WHAT TO WORK ON: Quote exactly and only this range of lines in the data below: the line that holds "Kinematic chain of" to the line that holds "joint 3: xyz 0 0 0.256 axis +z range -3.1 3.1", both included.

[Stored dataset items]

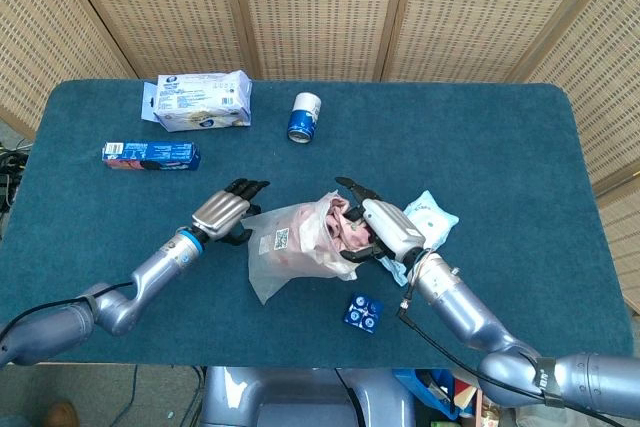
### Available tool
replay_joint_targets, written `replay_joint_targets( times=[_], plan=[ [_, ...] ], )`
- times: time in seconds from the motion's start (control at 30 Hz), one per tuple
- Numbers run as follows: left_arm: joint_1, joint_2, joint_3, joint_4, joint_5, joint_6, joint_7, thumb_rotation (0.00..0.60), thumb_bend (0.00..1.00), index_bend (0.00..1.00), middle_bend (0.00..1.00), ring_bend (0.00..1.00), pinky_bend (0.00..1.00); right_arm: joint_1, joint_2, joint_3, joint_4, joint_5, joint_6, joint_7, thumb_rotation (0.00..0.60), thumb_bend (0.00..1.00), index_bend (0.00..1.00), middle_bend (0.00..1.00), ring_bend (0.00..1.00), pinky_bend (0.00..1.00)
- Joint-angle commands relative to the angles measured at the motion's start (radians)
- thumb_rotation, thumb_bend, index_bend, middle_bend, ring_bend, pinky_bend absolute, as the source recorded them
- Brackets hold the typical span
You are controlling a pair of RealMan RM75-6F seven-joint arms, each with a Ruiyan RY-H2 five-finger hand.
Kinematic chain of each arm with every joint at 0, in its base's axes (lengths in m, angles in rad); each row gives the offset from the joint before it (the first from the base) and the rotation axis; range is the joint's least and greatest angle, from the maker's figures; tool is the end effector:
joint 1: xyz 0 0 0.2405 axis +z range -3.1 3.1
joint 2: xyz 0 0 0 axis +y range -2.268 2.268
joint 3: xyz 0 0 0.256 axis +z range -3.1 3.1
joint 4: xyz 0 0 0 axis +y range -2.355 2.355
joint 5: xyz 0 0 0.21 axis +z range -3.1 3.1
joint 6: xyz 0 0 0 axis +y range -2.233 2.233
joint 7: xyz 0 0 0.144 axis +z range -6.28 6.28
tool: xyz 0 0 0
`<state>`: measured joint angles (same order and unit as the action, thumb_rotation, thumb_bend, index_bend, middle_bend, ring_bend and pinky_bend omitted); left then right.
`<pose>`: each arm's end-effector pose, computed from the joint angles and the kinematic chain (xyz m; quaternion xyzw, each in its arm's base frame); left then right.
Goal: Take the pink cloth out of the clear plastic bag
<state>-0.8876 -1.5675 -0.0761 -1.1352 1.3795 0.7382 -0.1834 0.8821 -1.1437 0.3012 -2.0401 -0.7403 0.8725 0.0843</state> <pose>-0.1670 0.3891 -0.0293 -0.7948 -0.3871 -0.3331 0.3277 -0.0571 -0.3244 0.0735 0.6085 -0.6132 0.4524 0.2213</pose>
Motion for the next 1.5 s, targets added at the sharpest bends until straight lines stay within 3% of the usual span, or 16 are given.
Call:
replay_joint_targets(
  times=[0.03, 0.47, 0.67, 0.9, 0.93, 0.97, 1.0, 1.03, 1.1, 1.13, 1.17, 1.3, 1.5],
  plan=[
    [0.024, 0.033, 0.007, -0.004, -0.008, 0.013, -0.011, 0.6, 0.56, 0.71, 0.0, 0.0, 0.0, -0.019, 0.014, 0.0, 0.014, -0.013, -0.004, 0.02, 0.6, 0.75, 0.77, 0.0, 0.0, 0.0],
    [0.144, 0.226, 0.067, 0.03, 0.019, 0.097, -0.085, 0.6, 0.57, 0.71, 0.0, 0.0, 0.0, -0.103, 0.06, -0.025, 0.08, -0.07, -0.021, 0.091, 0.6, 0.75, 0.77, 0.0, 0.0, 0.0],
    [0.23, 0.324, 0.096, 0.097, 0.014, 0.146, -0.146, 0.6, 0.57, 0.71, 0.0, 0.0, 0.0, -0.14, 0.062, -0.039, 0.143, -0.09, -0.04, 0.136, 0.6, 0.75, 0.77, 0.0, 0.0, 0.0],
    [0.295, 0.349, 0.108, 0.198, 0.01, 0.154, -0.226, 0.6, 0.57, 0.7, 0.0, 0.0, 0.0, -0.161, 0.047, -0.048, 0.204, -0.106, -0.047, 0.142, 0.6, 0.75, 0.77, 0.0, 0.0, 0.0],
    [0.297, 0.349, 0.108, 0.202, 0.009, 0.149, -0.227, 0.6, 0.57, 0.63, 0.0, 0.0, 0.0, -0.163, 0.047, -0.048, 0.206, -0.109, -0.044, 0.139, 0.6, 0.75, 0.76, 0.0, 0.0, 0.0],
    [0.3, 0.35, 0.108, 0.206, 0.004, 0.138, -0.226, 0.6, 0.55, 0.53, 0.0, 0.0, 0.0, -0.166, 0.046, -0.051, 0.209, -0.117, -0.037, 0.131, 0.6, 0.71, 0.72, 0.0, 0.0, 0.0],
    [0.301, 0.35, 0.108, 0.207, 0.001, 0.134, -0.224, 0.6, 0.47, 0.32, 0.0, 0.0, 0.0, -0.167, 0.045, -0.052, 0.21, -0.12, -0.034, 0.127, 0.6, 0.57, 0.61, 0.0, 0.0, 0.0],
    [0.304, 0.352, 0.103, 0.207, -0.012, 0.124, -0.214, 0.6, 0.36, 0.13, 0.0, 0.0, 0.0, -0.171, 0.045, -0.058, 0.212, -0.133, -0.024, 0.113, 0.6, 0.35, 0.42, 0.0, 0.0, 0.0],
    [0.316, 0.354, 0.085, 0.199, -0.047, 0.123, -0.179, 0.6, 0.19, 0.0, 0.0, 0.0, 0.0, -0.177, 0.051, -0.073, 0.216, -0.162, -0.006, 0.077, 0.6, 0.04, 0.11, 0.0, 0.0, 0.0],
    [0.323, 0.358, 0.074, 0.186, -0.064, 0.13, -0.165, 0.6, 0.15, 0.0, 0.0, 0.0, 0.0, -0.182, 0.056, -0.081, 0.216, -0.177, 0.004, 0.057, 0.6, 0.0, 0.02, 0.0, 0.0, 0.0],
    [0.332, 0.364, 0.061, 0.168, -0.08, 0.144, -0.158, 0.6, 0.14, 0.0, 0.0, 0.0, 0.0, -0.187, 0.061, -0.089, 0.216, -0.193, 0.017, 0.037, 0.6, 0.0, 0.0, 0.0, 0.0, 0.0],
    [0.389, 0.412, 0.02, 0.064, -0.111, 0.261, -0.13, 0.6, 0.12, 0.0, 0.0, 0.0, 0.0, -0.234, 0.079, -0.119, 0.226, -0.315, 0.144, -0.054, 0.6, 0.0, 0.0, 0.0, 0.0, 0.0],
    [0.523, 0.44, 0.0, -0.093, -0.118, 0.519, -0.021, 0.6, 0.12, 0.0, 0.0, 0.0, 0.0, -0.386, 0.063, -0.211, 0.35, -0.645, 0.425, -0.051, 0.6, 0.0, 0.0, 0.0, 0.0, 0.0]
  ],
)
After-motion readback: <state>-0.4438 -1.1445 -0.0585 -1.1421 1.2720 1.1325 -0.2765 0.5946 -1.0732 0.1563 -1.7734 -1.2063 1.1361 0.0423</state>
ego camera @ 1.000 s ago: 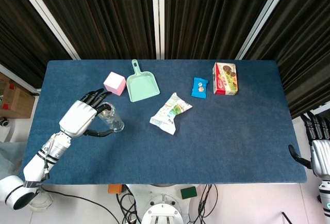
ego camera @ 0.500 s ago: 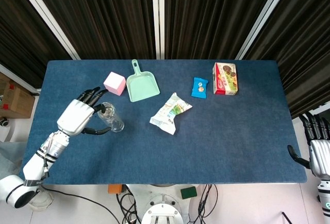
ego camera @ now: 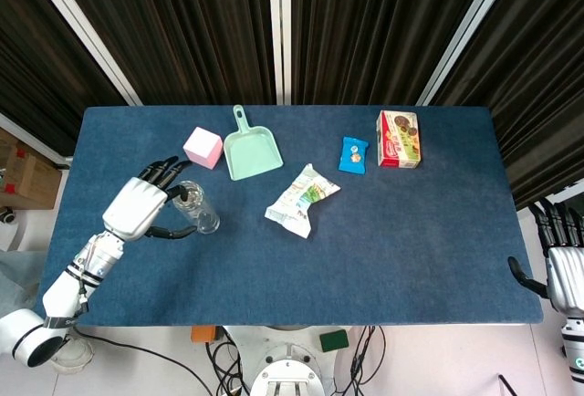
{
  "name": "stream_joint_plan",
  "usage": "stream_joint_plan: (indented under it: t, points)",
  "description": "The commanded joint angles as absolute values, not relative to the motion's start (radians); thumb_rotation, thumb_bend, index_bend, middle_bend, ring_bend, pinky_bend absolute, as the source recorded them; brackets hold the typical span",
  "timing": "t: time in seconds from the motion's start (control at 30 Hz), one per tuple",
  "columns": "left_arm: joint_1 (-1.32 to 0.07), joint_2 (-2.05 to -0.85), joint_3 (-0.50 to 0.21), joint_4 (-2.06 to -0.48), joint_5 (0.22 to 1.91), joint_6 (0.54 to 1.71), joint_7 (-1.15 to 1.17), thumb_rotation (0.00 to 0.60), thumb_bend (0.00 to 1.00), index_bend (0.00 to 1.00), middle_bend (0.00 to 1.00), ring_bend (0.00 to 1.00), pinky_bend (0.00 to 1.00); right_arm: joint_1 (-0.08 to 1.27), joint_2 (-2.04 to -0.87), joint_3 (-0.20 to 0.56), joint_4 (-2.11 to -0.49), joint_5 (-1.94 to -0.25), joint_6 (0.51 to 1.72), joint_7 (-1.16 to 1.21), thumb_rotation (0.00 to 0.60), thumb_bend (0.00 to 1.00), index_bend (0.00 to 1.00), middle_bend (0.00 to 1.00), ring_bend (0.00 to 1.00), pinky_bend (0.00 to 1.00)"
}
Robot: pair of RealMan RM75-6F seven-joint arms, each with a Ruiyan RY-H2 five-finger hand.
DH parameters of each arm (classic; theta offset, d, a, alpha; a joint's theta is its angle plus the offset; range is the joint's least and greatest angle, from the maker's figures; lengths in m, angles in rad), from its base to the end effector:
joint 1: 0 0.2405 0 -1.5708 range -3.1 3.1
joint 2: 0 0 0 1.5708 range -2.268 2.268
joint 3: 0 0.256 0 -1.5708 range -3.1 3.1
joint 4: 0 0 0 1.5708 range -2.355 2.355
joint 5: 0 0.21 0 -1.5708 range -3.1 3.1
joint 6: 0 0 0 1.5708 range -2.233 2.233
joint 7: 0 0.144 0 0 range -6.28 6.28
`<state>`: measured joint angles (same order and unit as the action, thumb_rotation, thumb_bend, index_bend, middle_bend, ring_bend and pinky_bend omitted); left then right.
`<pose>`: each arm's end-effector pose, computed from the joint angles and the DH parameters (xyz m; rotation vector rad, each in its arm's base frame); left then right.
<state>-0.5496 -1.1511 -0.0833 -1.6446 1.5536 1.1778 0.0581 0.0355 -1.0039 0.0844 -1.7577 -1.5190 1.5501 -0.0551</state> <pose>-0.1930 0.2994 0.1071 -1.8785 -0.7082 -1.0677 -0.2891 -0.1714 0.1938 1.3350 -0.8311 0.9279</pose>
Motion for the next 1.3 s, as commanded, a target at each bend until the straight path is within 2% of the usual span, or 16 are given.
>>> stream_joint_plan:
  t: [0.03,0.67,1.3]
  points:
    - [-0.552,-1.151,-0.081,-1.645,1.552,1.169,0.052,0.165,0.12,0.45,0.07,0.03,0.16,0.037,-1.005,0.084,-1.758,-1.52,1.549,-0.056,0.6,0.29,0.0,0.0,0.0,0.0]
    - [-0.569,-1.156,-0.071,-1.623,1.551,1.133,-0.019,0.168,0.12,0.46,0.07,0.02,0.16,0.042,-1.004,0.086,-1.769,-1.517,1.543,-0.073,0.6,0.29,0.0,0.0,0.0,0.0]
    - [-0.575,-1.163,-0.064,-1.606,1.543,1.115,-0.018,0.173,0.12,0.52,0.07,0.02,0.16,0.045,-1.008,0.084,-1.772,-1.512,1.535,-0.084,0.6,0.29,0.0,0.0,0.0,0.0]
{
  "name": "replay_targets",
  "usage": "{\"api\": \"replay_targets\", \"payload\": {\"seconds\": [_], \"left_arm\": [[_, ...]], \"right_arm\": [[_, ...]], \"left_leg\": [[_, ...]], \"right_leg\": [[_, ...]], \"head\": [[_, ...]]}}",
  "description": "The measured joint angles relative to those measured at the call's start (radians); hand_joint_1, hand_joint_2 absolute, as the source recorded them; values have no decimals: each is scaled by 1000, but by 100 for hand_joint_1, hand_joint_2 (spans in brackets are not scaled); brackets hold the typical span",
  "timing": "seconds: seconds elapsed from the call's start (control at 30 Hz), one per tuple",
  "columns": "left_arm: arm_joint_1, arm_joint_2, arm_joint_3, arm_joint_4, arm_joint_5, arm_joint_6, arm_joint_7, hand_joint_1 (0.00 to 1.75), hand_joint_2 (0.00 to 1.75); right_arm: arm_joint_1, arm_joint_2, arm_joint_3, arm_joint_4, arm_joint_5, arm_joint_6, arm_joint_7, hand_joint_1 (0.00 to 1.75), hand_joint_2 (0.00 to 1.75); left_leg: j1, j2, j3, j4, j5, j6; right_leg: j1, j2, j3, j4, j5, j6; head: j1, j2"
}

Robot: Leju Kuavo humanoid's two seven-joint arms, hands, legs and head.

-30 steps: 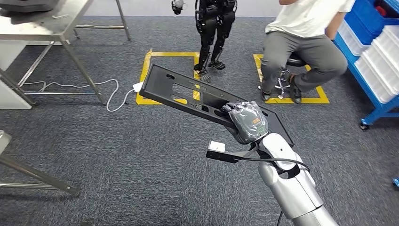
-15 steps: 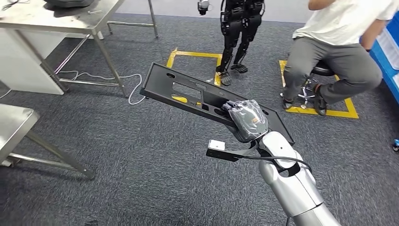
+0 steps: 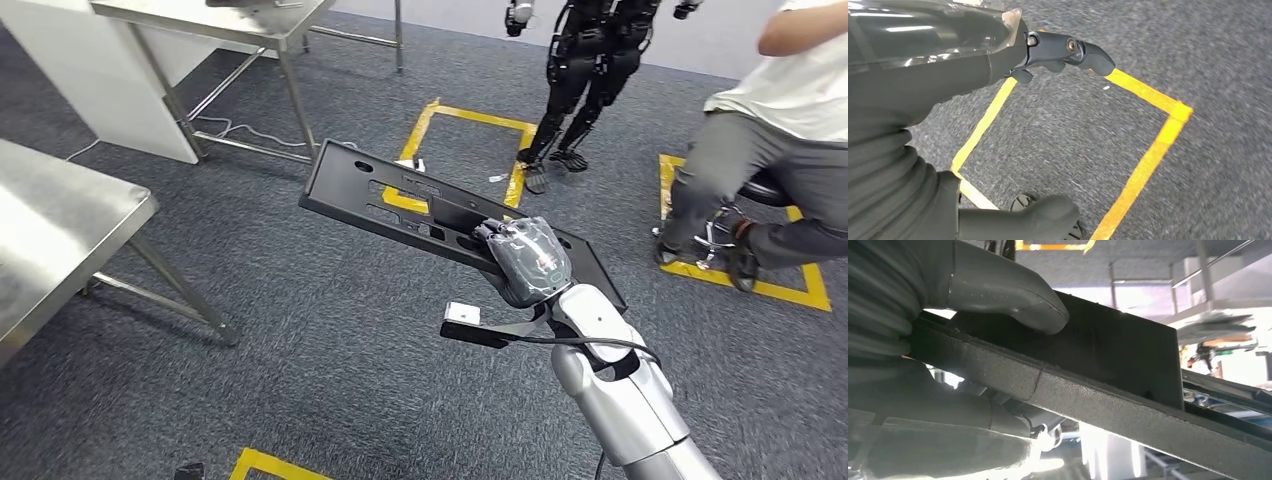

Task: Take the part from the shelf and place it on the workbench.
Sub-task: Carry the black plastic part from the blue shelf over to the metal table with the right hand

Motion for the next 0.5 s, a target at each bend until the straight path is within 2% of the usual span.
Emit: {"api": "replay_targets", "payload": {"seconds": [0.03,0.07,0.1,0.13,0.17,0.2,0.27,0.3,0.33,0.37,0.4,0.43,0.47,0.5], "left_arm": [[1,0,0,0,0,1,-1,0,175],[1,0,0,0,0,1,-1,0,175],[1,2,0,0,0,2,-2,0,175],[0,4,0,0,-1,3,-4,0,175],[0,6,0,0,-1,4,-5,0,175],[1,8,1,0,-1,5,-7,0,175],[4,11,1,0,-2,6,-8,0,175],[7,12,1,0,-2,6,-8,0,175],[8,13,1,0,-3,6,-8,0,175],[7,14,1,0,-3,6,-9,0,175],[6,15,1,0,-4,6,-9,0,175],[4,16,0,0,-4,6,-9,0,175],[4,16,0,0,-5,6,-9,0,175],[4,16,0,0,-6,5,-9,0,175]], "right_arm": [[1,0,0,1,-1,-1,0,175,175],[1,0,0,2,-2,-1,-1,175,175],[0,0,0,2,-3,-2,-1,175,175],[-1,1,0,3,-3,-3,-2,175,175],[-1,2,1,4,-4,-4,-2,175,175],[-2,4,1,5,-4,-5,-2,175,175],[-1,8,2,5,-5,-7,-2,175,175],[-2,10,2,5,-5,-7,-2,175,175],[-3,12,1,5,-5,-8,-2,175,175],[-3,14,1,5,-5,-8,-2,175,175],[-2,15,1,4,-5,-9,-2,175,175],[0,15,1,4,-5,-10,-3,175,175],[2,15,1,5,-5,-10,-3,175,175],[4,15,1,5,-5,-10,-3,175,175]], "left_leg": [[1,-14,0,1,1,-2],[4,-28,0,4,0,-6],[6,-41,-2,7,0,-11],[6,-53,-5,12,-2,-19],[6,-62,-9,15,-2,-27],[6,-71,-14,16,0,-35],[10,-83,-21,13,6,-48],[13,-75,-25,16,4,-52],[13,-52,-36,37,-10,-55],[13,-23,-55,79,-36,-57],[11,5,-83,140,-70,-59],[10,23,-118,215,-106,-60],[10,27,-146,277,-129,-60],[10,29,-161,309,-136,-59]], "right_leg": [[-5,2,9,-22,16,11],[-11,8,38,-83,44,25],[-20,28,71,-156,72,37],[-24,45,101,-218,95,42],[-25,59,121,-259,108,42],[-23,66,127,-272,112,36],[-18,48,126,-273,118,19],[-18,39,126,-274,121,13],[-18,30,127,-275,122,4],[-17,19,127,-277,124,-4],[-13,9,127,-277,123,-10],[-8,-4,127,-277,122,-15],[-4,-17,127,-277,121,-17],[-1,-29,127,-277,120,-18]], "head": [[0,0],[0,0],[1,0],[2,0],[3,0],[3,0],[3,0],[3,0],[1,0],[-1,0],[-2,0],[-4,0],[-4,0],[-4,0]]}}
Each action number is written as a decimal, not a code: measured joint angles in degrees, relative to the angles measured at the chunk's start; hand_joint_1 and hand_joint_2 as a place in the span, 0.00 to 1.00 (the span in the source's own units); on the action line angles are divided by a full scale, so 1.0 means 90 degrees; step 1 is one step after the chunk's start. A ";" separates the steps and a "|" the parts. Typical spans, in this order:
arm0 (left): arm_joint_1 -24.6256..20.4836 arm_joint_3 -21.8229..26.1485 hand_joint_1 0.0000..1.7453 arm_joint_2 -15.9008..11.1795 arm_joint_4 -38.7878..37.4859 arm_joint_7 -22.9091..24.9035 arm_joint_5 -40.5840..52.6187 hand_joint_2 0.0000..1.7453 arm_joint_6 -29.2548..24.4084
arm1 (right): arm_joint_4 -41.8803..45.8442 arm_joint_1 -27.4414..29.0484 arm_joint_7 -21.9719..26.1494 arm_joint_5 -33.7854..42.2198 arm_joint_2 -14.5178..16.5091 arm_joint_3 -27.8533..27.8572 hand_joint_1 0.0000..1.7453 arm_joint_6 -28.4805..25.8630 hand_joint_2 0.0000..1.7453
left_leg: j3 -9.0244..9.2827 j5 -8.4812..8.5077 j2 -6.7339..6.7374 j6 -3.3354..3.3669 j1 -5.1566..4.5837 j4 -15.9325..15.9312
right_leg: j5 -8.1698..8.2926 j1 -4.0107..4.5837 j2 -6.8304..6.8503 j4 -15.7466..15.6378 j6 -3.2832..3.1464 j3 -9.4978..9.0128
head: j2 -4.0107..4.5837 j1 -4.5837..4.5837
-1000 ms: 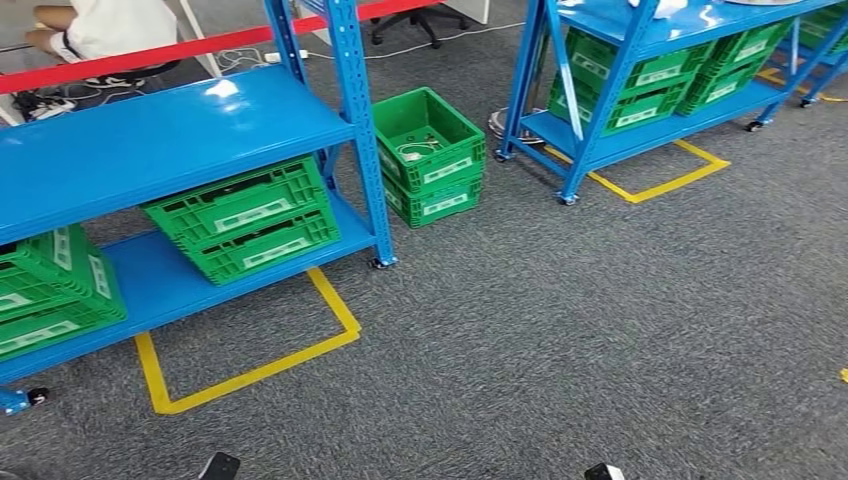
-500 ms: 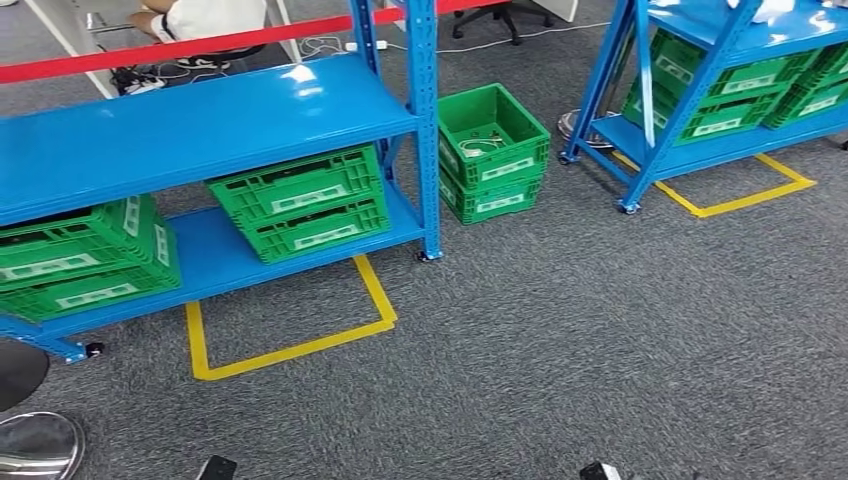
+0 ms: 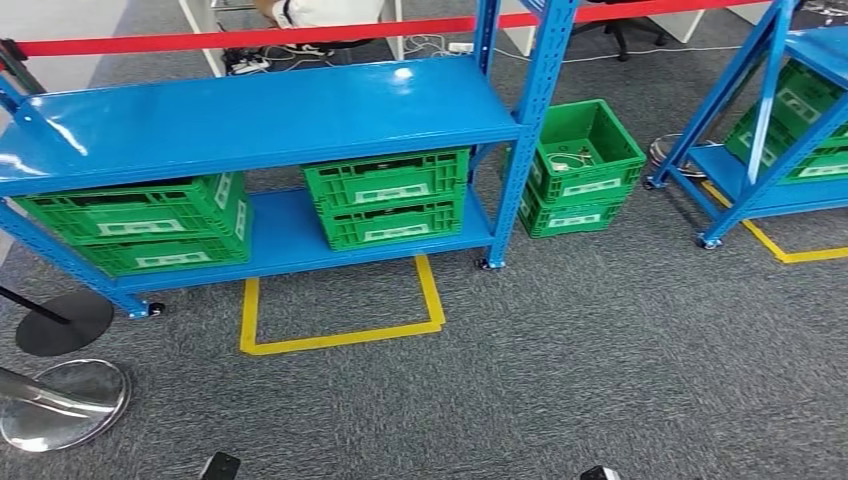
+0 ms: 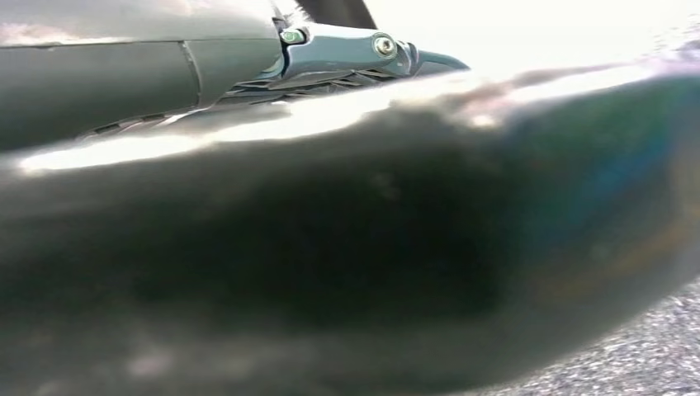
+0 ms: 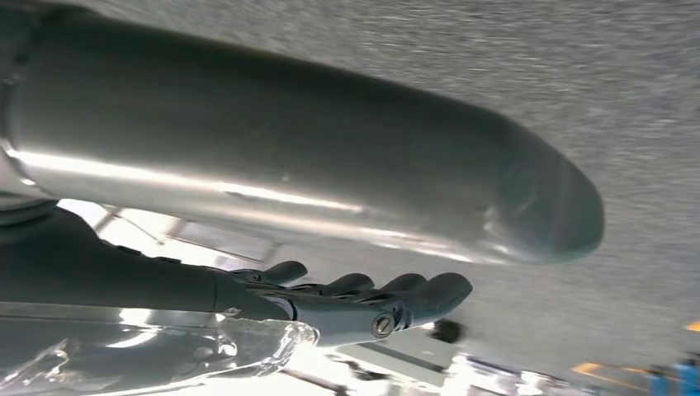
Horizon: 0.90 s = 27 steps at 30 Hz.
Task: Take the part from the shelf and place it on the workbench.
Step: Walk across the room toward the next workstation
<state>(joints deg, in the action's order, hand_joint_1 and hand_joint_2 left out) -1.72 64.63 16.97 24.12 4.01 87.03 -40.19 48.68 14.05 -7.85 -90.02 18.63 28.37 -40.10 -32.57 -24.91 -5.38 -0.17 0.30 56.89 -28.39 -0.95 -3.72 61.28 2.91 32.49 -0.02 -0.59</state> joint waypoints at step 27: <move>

SOLUTION TO THIS EXERCISE:
Kinematic chain of each arm with every joint at 0, in its base's axes (lengths in m, angles in rad); each row gives the offset from the joint before it (the first from the base) and the rotation axis; range is the joint's least and greatest angle, from the maker's figures; tool is the end effector:
joint 1: xyz 0 0 0.2405 axis +z range -3.1 3.1
joint 2: xyz 0 0 0 axis +y range -2.268 2.268
joint 3: xyz 0 0 0.256 axis +z range -3.1 3.1

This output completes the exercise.